Nous menons également une réflexion sur la dimension internationale de la transition climatique. Nous nous intéressons de très près à la politique climatique que nous poursuivons en France. Il est toutefois évident que ce que nous faisons n'est rien à côté de ce qui est entrepris dans le reste du monde. Face aux enjeux importants auxquels nous sommes confrontés, l'une des solutions que nous entendons apporter est l'institution d'un prélèvement carbone aux frontières de l'Union européenne. Au-delà de l'Europe, nous constatons le peu d'empressement de la Chine à se mettre en ordre de bataille contre le réchauffement climatique. Notre préoccupation pour ces enjeux se confronte aussi aux politiques menées en Inde, en Afrique, aux États-Unis ou encore en Amérique latine. Or nous avons le sentiment que le consensus international, même s'il s'est exprimé de façon positive à Glasgow, reste très fragile et pour le moins insuffisant.

Le développement de l'Union européenne soulève également divers enjeux. La présidence française s'est achevée. La plupart des observateurs considèrent qu'elle a été un succès. La France a fait un choix très clair. Cette présidence a été traversée par un événement imprévu – je pense évidemment à la guerre en Ukraine. Toutefois, il me semble que les États européens ont fait preuve d'une certaine solidarité, quoiqu'imparfaite, face à cette guerre.

Enfin, le dernier sujet d'importance est intérieur à votre ministère. La décision de supprimer le corps des diplomates dans votre administration ne va pas sans susciter des réserves, des inquiétudes ou encore des oppositions.
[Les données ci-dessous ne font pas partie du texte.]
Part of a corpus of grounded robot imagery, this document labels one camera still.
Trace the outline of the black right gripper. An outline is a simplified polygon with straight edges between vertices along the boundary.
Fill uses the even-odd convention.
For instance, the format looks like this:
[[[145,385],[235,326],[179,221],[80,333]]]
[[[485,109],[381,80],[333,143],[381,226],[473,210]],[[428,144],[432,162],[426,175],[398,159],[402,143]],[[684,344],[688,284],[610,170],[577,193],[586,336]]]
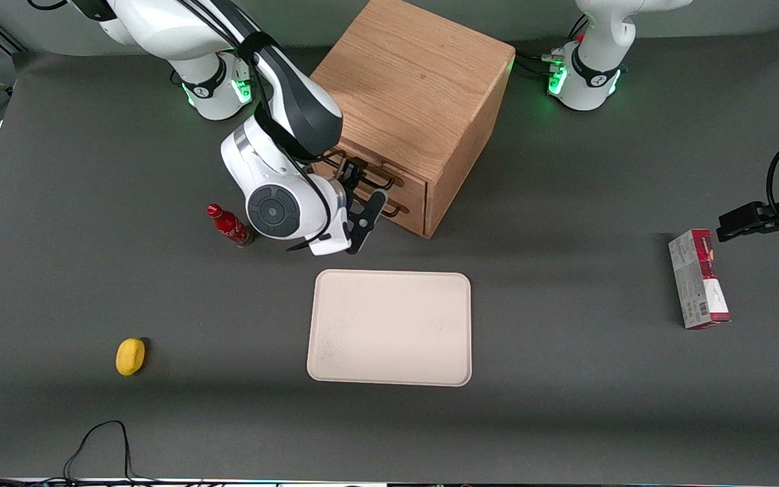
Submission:
[[[366,209],[366,200],[356,193],[360,185],[370,185],[368,179],[369,164],[358,157],[344,158],[342,169],[336,169],[333,176],[335,203],[333,216],[346,212],[346,215],[362,216]]]

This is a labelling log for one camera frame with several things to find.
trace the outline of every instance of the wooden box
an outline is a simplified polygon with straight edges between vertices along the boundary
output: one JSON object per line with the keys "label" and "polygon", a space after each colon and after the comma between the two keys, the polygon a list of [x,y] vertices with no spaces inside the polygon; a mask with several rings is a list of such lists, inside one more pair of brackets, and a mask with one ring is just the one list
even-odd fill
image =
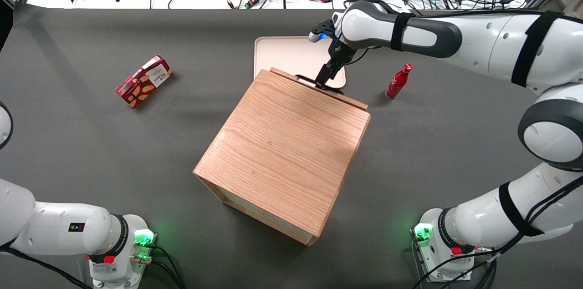
{"label": "wooden box", "polygon": [[262,70],[193,173],[229,206],[310,246],[366,131],[367,108]]}

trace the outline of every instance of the red button
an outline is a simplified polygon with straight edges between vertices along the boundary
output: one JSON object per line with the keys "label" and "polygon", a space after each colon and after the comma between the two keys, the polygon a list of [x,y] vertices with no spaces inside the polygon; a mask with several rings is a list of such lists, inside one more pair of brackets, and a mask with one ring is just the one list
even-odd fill
{"label": "red button", "polygon": [[114,260],[115,260],[115,256],[105,256],[103,258],[103,262],[105,264],[112,264]]}

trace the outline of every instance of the red bottle
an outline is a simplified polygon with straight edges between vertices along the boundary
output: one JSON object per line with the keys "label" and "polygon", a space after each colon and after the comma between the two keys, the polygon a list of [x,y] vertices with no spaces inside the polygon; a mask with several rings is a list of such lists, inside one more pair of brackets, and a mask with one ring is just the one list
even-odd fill
{"label": "red bottle", "polygon": [[409,79],[409,73],[413,70],[413,65],[405,64],[403,69],[398,71],[393,79],[391,80],[391,84],[387,90],[385,90],[385,96],[388,98],[394,99],[398,94],[399,91],[407,84],[407,80]]}

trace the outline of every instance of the black strap
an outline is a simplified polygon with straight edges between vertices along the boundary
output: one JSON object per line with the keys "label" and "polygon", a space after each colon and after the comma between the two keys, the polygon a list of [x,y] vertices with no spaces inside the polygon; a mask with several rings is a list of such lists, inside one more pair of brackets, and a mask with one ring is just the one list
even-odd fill
{"label": "black strap", "polygon": [[527,86],[528,73],[531,71],[531,66],[537,51],[541,48],[541,44],[545,39],[548,29],[551,27],[555,19],[561,17],[563,13],[556,11],[545,11],[526,31],[527,40],[522,45],[514,70],[512,71],[512,83],[519,86]]}
{"label": "black strap", "polygon": [[8,248],[10,248],[10,246],[16,241],[16,239],[18,239],[18,237],[10,240],[9,242],[5,243],[4,245],[0,245],[0,252],[4,252],[4,250],[7,250]]}
{"label": "black strap", "polygon": [[391,49],[403,51],[403,32],[404,28],[407,26],[407,22],[411,17],[415,15],[410,13],[400,13],[395,19],[395,25],[393,27],[393,36],[391,38]]}
{"label": "black strap", "polygon": [[518,229],[520,233],[526,235],[527,237],[534,237],[540,234],[544,234],[543,231],[532,227],[530,224],[528,224],[527,221],[525,221],[522,218],[522,215],[516,208],[516,205],[512,201],[512,198],[510,198],[510,192],[508,192],[508,185],[510,185],[510,183],[505,183],[501,185],[498,190],[498,194],[500,195],[500,204],[502,206],[502,210],[504,210],[504,213],[506,213],[508,220],[512,222],[514,227],[516,227],[516,229]]}

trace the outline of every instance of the gray tabletop
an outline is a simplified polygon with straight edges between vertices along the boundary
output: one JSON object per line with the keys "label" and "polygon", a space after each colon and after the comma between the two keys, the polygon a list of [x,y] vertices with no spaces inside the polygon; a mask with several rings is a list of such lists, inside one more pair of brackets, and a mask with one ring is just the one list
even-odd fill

Les diplomates – et en tant que diplomate éminente, vous êtes bien placée pour en parler – s'inquiètent d'une prise en compte insuffisante à l'avenir du professionnalisme de leur fonction. Beaucoup, dans votre administration et au sein de cette commission, considèrent que les diplomates exercent un métier particulier, qui n'est pas interchangeable. Des garanties sont attendues par les membres de votre administration. J'aimerais que vous nous disiez comment vous abordez cette décision pour apporter l'apaisement et la sérénité au sein de votre administration.

Ces sujets sont très vastes, et j'entends que vous ne pourrez les traiter de manière exhaustive. Nous ne serons toutefois pas sans nous revoir très régulièrement. Nous recevions et étions reçus très fréquemment par votre prédécesseur, M. Jean-Yves Le Drian, auquel je rends hommage et avec lequel nous avons toujours entretenu des relations cordiales et coopératives. Ces échanges réguliers me paraissent nécessaires en raison de la lourdeur de l'agenda auquel nous devons faire face.